[Exercise objective] Give all the lines below again, exactly, with no pictures.

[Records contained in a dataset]
== Segment start ==
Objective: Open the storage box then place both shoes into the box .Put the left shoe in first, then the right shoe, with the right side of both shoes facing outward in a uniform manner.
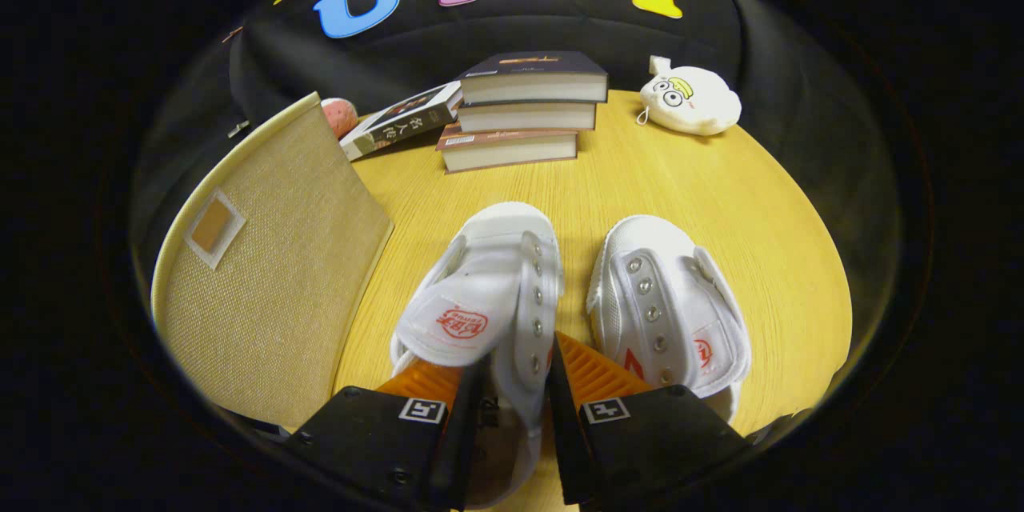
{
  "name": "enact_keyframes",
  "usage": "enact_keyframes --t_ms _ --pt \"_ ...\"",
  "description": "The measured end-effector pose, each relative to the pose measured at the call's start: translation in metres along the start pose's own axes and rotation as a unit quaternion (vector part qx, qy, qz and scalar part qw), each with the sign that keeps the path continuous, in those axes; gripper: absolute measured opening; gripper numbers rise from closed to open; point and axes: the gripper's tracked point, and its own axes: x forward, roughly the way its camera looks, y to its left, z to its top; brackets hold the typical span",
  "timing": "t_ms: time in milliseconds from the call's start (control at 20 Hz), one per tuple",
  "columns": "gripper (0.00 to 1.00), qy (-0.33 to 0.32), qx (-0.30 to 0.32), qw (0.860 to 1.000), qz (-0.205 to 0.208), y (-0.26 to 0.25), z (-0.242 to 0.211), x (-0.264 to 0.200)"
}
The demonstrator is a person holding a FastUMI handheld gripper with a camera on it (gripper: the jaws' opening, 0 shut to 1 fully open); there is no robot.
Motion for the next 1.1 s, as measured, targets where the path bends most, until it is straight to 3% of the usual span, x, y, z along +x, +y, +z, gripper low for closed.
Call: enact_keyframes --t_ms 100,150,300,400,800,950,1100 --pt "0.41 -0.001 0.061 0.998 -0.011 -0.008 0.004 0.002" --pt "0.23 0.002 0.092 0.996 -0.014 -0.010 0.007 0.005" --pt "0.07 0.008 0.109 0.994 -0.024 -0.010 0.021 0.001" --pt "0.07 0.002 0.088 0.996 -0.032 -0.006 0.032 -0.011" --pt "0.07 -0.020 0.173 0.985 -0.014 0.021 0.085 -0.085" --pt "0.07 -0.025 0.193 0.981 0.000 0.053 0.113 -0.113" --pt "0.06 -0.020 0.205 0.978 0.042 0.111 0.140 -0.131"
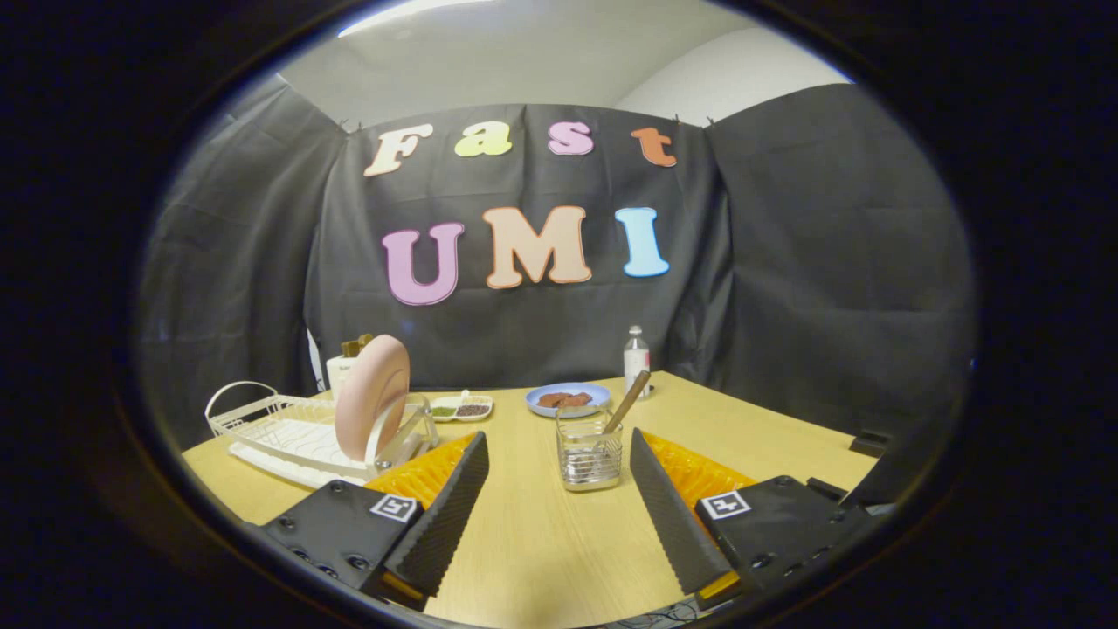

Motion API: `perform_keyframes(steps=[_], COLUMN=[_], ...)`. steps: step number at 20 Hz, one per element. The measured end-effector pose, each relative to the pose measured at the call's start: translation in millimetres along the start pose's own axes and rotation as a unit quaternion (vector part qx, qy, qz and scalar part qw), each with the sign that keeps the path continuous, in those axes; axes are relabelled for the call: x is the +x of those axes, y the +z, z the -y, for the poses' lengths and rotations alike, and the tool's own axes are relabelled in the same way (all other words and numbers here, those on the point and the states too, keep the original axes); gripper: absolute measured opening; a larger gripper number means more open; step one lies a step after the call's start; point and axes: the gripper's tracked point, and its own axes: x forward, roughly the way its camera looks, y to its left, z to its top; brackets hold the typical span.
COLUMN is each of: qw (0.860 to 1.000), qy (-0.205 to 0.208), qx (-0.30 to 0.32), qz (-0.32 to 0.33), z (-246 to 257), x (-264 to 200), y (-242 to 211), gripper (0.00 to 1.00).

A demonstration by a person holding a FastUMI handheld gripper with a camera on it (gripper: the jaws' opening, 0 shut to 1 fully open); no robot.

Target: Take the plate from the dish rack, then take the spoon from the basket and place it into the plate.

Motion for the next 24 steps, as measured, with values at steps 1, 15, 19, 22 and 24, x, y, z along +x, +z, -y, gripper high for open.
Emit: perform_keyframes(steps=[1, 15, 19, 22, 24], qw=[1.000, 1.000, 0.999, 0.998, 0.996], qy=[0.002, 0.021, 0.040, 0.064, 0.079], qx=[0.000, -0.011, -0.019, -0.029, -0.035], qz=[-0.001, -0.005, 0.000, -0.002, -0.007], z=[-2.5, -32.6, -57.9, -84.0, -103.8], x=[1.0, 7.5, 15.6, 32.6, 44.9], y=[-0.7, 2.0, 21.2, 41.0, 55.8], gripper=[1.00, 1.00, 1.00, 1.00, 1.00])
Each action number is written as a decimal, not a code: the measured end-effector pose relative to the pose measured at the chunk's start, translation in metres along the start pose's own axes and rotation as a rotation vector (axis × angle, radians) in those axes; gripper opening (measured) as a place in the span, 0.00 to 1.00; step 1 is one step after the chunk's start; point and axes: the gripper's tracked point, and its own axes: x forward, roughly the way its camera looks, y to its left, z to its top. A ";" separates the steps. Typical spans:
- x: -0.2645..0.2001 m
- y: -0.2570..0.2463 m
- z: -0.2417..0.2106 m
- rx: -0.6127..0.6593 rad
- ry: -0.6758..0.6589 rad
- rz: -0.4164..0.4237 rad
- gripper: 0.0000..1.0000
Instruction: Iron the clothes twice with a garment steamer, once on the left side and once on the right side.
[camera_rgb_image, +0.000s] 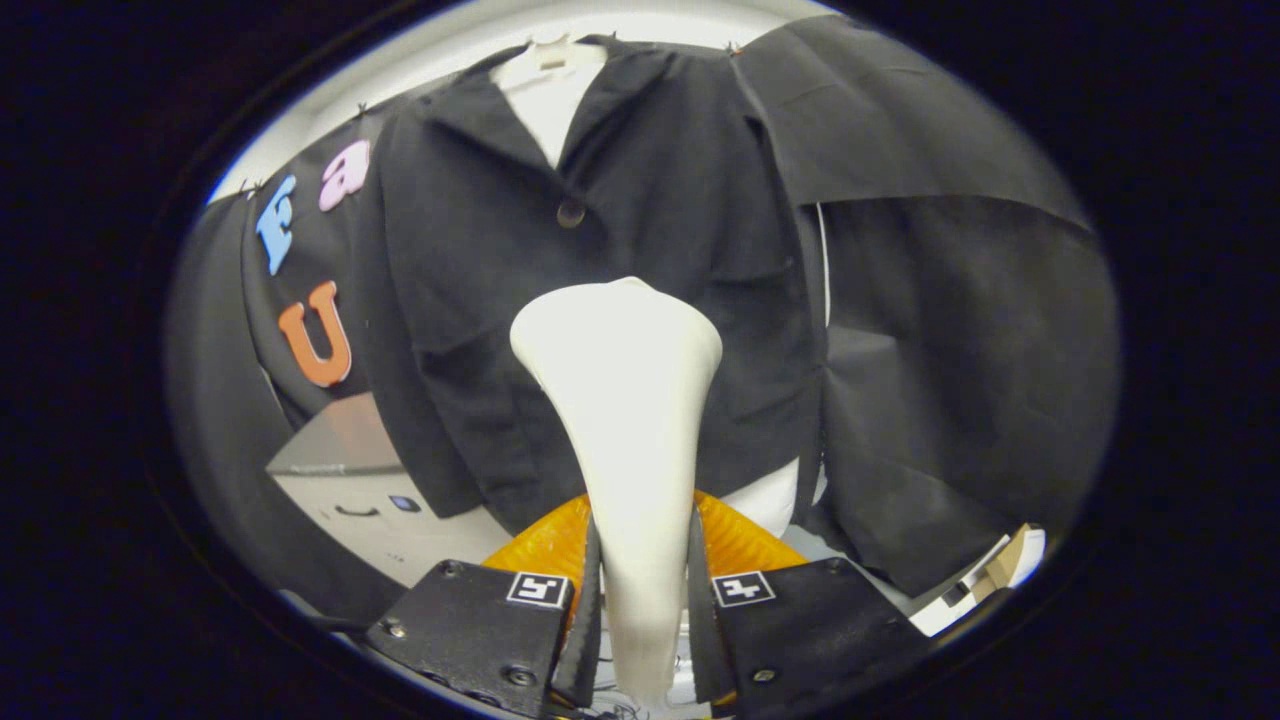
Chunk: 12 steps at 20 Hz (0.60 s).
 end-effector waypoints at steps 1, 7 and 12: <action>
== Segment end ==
[Response box]
Objective: Open the storage box then place both shoes into the box .Put the left shoe in first, then the right shoe, with the right side of both shoes facing outward in a uniform manner.
{
  "name": "enact_keyframes",
  "usage": "enact_keyframes --t_ms _ --pt \"_ ...\"",
  "description": "The measured end-effector pose, each relative to the pose measured at the call's start: translation in metres along the start pose's own axes and rotation as a unit quaternion (vector part qx, qy, qz and scalar part qw), each with the sign that keeps the path continuous, in those axes; gripper: absolute measured opening; gripper numbers rise from closed to open; point and axes: the gripper's tracked point, and its own axes: x forward, roughly the way its camera looks, y to its left, z to its top; brackets hold the typical span",
  "timing": "t_ms: time in milliseconds from the call's start (control at 20 Hz), one per tuple",
  "columns": "gripper (0.00 to 1.00), qy (-0.33 to 0.32), qx (-0.30 to 0.32), qw (0.860 to 1.000), qz (-0.205 to 0.208), y (-0.26 to 0.25), z (-0.242 to 0.211), x (-0.264 to 0.200)"
}
The demonstrator is a person holding a FastUMI handheld gripper with a camera on it (gripper: the jaws' opening, 0 shut to 1 fully open); there is no robot.
Motion for the next 1.1 s, as measured, targets where the path bends most, until it is straight to 3% of the usual span, x, y, z along +x, +y, +z, gripper low for closed.
Call: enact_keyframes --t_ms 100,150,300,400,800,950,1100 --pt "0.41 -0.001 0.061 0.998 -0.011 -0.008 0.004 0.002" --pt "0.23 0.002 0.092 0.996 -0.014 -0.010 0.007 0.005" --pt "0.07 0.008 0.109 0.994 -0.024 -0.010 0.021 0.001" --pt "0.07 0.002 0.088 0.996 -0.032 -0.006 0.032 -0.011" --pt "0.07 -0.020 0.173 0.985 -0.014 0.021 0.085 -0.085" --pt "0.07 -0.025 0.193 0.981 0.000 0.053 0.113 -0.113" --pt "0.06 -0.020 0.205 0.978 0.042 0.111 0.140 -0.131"

Motion API: `perform_keyframes(steps=[_], COLUMN=[_], ...)`. steps: step number at 20 Hz, one per element. The measured end-effector pose, each relative to the pose measured at the call's start: translation in millimetres along the start pose's own axes and rotation as a unit quaternion (vector part qx, qy, qz and scalar part qw), each with the sign that keeps the path continuous, in those axes; axes are relabelled for the call: x is the +x of those axes, y the +z, z the -y, for the poses' lengths and rotations alike, and the tool's own axes are relabelled in the same way (all other words and numbers here, those on the point and the states too, keep the original axes); gripper: absolute measured opening; a larger gripper number means more open; step one lies a step after the call's start; point and axes: the gripper's tracked point, and its own axes: x forward, roughly the way its camera looks, y to its left, z to its top; brackets hold the typical span.
COLUMN is each of: qw (0.860 to 1.000), qy (-0.205 to 0.208), qx (-0.30 to 0.32), qz (-0.32 to 0.33), z (-246 to 257), x (-264 to 200), y (-242 to 211), gripper (0.00 to 1.00).

A demonstration by a person holding a FastUMI handheld gripper with a camera on it (gripper: the jaws' opening, 0 shut to 1 fully open); no robot.

Target: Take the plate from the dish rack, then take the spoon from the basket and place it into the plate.

Motion for the next 24 steps, as measured, with values at steps 1, 15, 19, 22 and 24, x, y, z along +x, +z, -y, gripper high for open.
Emit: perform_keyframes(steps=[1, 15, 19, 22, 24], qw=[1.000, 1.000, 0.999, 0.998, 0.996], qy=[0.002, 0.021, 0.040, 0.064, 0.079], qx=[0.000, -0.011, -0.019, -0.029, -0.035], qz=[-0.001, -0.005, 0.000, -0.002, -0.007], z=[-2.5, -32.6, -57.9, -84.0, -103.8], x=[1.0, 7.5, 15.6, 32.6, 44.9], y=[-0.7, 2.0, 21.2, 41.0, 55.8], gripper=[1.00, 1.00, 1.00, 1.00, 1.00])
Each action number is written as a decimal, not a code: the measured end-effector pose relative to the pose measured at the chunk's start, translation in metres along the start pose's own axes and rotation as a rotation vector (axis × angle, radians) in those axes; gripper opening (measured) as a place in the span, 0.00 to 1.00; step 1 is one step after the chunk's start; point and axes: the gripper's tracked point, and its own axes: x forward, roughly the way its camera looks, y to its left, z to its top. A ";" separates the steps. Typical spans:
- x: -0.2645..0.2001 m
- y: -0.2570..0.2463 m
- z: -0.2417..0.2106 m
- rx: -0.6127..0.6593 rad
- ry: -0.6758..0.6589 rad
- rz: -0.4164..0.4237 rad
- gripper: 0.0000..1.0000
Instruction: Iron the clothes twice with a garment steamer, once on the left side and once on the right side.
[camera_rgb_image, +0.000s] 
Chunk: 12 steps at 20 Hz (0.60 s).
 end-effector waypoints at steps 1, 7 and 12: <action>

The response to the exercise is now complete.